In 2018, the Australian Renewable Energy Agency (ARENA) announced a funding scheme. The focus was on improving ‘5-min ahead’ forecasts for wind and solar farms operating in the National Electricity Market (NEM).
The way the NEM works is that there are three types of generators. Scheduled generators submit a bid stack every five minutes detailing how much electricity they can supply in the subsequent five minutes at each of ten price bands from AUD-1000–AUD14000 per MW. They are termed price makers. Renewable energy generators with capacity between 30 and 100 MW are termed semi-scheduled generators. They do not submit bids, but can be curtailed and are termed price takers. Generators of any type under 30 MW are non-scheduled and cannot be curtailed.
In partnership with the Australian Energy Market Operator (AEMO), ARENA is seeking to demonstrate that wind and solar farms can provide more accurate forecasts of their output into AEMO’s central dispatch system. At present, wind and solar farms can be disadvantaged if their available output does not match AEMO’s forecast. If the forecasts are too low, wind and solar farms are restricted in how much electricity they can be paid to produce. If forecasts are too high, the wind or solar farm may be obliged to pay for the cost of stabilising the frequency, which increases the price of electricity and this is ultimately passed on to consumers.
The Solar Power Ensemble Forecaster (SPEF) project was one of the ones funded by ARENA to assist the solar farms in developing their forecast models. In the SPEF project, researchers from University of South Australia (UniSA), University of New South Wales (UNSW), The Commonwealth Scientific and Industrial Research Organisation (CSIRO), and Industrial Monitoring and Control (IMC) utilised an ensemble of forecast models, which are combined using machine learning to generate a single forecast output. Each of the models utilises a different technology or technique, such as using sky-camera and satellite images to analyse cloud evolution and motion to forecast electrical power output.
The SPEF project [
1] produced substantial results including:
Significant increases in forecast performance were achieved, as compared to AEMO’s incumbent forecasting system;
Significant causer pays fees savings were achieved from operational forecasts submitted to AEMO at all four sites analysed. In the existing causer pays approach, if participants deviate from their dispatch trajectory in a way that makes the frequency worse (i.e., they are below target when the frequency is low, or vice versa), then a penalty is determined for the participant.
However, one expects that the results, especially for the value proposition, could be enhanced if probabilistic forecasting of wind and solar farms was employed. This would be especially true in the present climate in Australia, where, increasingly, the operators of these facilities have onsite storage systems. Large-scale renewable energy plants with storage capabilities for power of 5 MW or more correspond to scheduled generators, which sell their electricity through the spot market. As a consequence, the managers of large-scale farms integrated with an energy storage must schedule the output profile of their systems and submit bids into the market.

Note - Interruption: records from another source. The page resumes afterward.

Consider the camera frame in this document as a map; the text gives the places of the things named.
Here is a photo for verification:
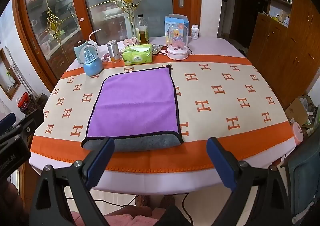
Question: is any cardboard box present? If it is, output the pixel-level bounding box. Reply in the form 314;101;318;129
284;96;316;127

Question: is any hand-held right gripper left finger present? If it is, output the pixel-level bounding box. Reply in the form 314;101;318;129
29;137;115;226

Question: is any pink glass dome ornament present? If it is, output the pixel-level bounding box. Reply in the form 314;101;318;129
167;23;188;61

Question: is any blue snow globe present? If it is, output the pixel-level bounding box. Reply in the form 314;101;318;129
79;44;103;76

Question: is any orange patterned blanket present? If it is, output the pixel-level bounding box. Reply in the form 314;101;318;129
29;54;295;174

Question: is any black cable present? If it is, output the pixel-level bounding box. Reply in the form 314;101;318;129
94;192;194;226

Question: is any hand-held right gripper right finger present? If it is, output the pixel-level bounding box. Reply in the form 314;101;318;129
206;137;292;226

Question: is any white cable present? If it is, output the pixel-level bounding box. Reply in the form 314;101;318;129
88;29;102;42

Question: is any teal chair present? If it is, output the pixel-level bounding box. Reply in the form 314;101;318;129
287;131;320;219

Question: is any glass sliding door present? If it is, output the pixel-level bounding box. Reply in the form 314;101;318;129
14;0;202;92

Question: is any wooden cabinet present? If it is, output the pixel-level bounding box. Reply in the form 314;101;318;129
246;0;320;110

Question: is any red pot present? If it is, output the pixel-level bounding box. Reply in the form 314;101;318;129
17;92;32;112

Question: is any purple towel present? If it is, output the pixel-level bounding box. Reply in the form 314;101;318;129
81;65;184;153

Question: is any silver metal can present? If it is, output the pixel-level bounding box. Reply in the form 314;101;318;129
107;40;120;63

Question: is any green tissue pack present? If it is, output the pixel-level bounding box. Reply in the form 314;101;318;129
122;44;153;66

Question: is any pink cushion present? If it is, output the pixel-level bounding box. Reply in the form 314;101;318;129
70;205;165;226

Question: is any blue carton box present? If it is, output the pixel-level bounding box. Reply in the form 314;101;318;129
164;14;190;45

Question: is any silver blister pack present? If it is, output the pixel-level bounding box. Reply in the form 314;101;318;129
151;44;168;55

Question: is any glass oil bottle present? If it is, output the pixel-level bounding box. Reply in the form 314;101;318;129
135;14;150;44

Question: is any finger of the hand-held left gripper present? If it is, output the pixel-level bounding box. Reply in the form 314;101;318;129
0;112;17;136
0;109;45;144

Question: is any pink round container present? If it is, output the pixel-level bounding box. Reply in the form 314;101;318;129
291;121;304;146

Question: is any teal humidifier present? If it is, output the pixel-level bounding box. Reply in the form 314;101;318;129
73;40;89;64

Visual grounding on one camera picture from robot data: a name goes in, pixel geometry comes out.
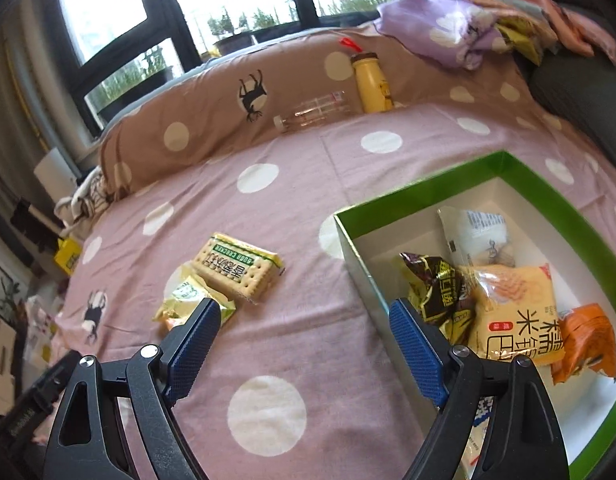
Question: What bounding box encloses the black framed window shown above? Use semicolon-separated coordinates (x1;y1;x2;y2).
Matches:
38;0;424;136

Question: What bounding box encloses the green yellow patterned cloth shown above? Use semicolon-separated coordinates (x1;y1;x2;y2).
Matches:
495;15;559;66

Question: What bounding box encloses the purple printed cloth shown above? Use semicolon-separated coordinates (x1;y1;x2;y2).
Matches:
375;0;504;71

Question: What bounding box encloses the green yellow snack packet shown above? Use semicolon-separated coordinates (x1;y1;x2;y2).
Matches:
152;262;238;336

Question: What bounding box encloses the yellow rice cracker packet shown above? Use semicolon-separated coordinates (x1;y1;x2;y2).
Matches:
468;264;566;366

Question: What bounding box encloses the grey curtain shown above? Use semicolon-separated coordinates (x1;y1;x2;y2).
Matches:
3;10;109;171

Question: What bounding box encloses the striped white cloth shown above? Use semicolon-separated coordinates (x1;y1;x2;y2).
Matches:
55;167;116;236

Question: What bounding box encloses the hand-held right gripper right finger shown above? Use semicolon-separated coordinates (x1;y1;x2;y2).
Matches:
389;298;571;480

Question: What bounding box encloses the yellow box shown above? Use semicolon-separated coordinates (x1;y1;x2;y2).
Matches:
53;237;84;276

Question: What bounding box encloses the pink polka dot bedsheet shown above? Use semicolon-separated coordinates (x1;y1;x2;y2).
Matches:
53;100;616;480

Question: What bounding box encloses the small black planter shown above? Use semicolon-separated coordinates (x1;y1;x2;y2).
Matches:
213;34;259;56

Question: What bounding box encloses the white grey snack packet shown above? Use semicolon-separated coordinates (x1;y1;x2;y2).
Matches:
436;207;516;268

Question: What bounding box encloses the orange snack packet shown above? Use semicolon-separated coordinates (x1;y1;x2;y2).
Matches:
550;302;616;386

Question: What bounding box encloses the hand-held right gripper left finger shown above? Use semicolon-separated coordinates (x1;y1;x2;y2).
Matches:
45;297;223;480

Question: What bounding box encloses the clear plastic bottle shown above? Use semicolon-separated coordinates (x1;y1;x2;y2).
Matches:
273;91;348;135

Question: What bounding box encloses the brown polka dot cushion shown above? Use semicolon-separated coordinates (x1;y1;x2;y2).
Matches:
98;17;564;201

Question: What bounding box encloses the green cardboard box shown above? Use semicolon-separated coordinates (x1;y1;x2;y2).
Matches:
333;150;616;480

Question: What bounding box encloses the large white blue-print packet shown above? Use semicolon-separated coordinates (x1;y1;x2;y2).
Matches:
465;395;495;480

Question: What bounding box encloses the gold brown snack packet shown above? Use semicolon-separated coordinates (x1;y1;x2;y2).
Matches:
399;252;476;346

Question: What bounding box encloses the white paper roll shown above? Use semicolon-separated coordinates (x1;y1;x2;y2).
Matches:
34;147;79;196

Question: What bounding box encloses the green white soda cracker packet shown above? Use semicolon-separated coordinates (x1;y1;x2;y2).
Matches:
192;231;285;304

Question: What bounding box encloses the grey sofa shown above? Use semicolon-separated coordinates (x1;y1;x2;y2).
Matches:
518;0;616;171

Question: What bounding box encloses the yellow drink bottle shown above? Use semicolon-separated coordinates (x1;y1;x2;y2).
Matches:
340;37;395;113

The short term bid stack is submitted every five minutes for the following five minute interval. One can imagine that if one were to have a probabilistic forecast available, one could examine the width of the prediction interval and make strategic decisions about how to act.
Therefore, a solar or wind farm with 5 MW storage could decide if the prediction interval is narrow to set their bid stack in such a manner that they are almost assured of participating in the market. On the other hand, if the prediction interval is wide, they could decide it is too risky to be in the market and possibly incur causer pays fees. Instead they could design the bid stack to be out of the market and instead store the energy in the battery, to be used later.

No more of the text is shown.